Tuples can be directly assigned to array variables when all tuple elements are compatible with the array's element type:
# Homogeneous tuple to array
X:tuple(int, int) = (1, 2)
Y:[]int = X # Valid - both elements are int
Y[1] = 2 # Can use as normal array
# Longer tuples work too
Numbers:tuple(int, int, int, int) = (1, 2, 3, 4)
NumberArray:[]int = Numbers
NumberArray.Length = 4
This conversion creates an array containing all the tuple's elements in order.

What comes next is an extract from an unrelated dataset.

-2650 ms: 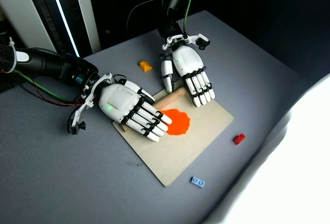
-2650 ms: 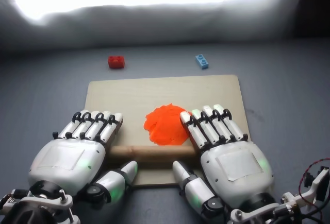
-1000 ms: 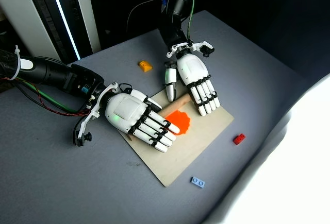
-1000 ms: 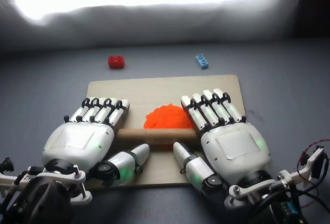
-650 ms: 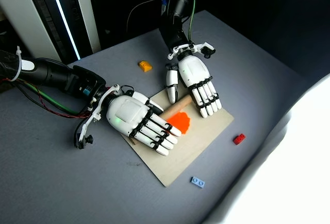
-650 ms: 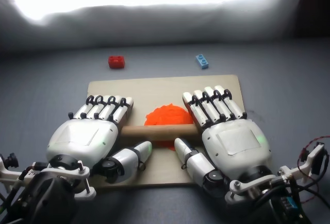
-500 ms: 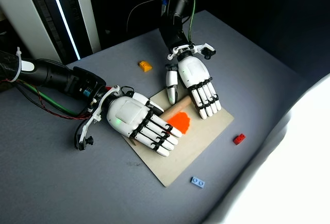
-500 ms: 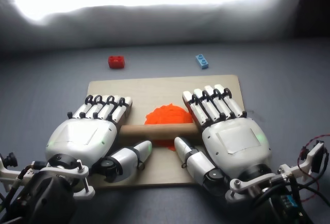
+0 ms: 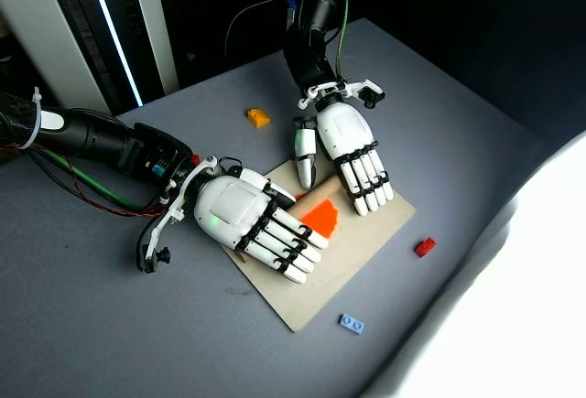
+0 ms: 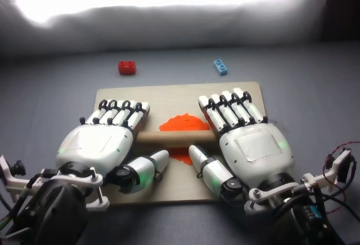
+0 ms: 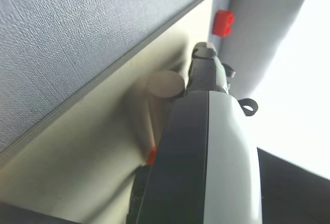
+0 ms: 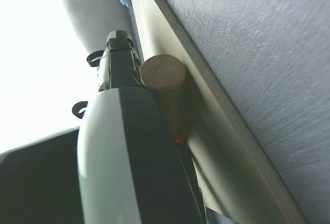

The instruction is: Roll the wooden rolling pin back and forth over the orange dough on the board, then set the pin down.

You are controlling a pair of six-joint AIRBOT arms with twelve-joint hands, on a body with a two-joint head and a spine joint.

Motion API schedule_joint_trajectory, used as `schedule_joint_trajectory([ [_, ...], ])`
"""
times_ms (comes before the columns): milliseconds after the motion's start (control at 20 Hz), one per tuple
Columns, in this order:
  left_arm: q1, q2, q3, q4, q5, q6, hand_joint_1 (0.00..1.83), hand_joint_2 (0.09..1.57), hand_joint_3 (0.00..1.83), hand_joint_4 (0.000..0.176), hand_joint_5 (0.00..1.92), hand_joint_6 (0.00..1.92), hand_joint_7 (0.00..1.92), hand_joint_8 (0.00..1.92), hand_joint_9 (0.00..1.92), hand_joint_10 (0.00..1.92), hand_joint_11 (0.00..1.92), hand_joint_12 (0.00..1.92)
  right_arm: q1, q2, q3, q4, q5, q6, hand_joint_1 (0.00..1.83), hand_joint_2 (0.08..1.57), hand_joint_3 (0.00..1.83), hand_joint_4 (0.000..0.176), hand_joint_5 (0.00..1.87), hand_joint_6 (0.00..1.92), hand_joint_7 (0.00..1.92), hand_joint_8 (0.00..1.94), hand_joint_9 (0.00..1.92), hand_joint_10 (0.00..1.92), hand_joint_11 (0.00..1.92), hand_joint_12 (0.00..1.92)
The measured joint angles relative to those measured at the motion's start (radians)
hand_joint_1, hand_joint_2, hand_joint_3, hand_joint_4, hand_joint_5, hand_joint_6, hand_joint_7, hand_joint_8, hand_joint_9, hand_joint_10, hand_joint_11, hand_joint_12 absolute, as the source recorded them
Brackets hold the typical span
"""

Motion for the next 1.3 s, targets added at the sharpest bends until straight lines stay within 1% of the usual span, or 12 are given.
schedule_joint_trajectory([
  [50, 0.000, 0.000, 0.000, 0.002, 0.002, 0.002, 0.00, 1.35, 0.02, 0.000, 0.00, 0.00, 0.00, 0.00, 0.00, 0.00, 0.00, 0.00, 0.003, 0.000, 0.000, 0.003, -0.003, 0.000, 0.00, 1.46, 0.00, 0.000, 0.02, 0.00, 0.03, 0.00, 0.01, 0.00, 0.00, 0.00],
  [200, -0.002, -0.003, 0.005, 0.008, 0.011, 0.002, 0.00, 1.35, 0.02, 0.000, 0.00, 0.00, 0.00, 0.00, 0.00, 0.00, 0.00, 0.00, 0.010, 0.000, 0.002, 0.011, -0.009, 0.000, 0.00, 1.46, 0.00, 0.000, 0.05, 0.01, 0.05, 0.01, 0.02, 0.01, 0.00, 0.00],
  [400, -0.019, -0.009, 0.022, 0.005, 0.034, 0.003, 0.00, 1.35, 0.02, 0.000, 0.00, 0.00, 0.00, 0.00, 0.00, 0.00, 0.00, 0.00, 0.011, -0.001, 0.003, 0.015, -0.010, 0.005, 0.00, 1.46, 0.00, 0.000, 0.04, 0.01, 0.05, 0.01, 0.01, 0.00, 0.00, 0.00],
  [600, -0.027, -0.010, 0.033, -0.014, 0.043, -0.004, 0.00, 1.36, 0.02, 0.000, 0.00, 0.00, 0.00, 0.00, 0.00, 0.00, 0.00, 0.00, 0.016, -0.001, 0.008, 0.015, -0.021, 0.010, 0.00, 1.46, 0.00, 0.000, 0.05, 0.01, 0.07, 0.01, 0.03, 0.01, 0.00, 0.00],
  [800, -0.029, -0.010, 0.051, -0.037, 0.041, -0.030, 0.00, 1.35, 0.02, 0.000, 0.00, 0.00, 0.00, 0.00, 0.00, 0.00, 0.00, 0.00, 0.017, -0.001, 0.015, 0.014, -0.024, 0.019, 0.00, 1.45, 0.00, 0.000, 0.06, 0.01, 0.07, 0.01, 0.05, 0.01, 0.00, 0.00],
  [1300, -0.038, -0.023, 0.077, -0.044, 0.047, -0.036, 0.00, 1.36, 0.02, 0.000, 0.00, 0.00, 0.00, 0.00, 0.00, 0.00, 0.00, 0.00, 0.024, -0.001, 0.034, 0.014, -0.037, 0.041, 0.00, 1.45, 0.00, 0.000, 0.06, 0.01, 0.08, 0.01, 0.05, 0.01, 0.00, 0.00],
])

When a function has a single array parameter, you can call it with multiple arguments, which automatically form an array:
ProcessNumbers(Numbers:[]int):int = Numbers.Length
# All these are equivalent:
ProcessNumbers[1, 2, 3] # Multiple args → array
ProcessNumbers[(1, 2, 3)] # Tuple literal → array
Values := (1, 2, 3)
ProcessNumbers[Values] # Tuple variable → array
This "variadic-like" syntax provides convenience while keeping the function signature simple:
Sum(Numbers:[]int):int =
var Total:int = 0
for (N : Numbers):
set Total += N
Total
# All these work:
Sum[1, 2, 3, 4] # Returns 10
Sum[(5, 6)] # Returns 11
Values := (10, 20, 30)
Sum[Values] # Returns 60
Array conversion only succeeds when all tuple elements are compatible with the array's element type:
# Homogeneous tuple - all int
F(X:[]int):int = X.Length
F[1, 2, 3] # Valid
# Subtype compatibility
entity := class:
ID:int
player := class(entity):
Name:string
ProcessEntities(E:[]entity):int = E.Length
P := player{ID := 1, Name := "Alice"}
E := entity{ID := 2}
ProcessEntities[P, E] # Valid - player is subtype of entity
Functions taking []any accept any tuple, regardless of element types:
GetLength(Items:[]any):int = Items.Length
# All valid - any tuple works
GetLength[1, 2.0] # Mixed types OK
GetLength["a", 42, true] # Different types OK
GetLength[(1, 2.0, "hello")] # Explicit tuple OK
This enables generic functions that work with heterogeneous data.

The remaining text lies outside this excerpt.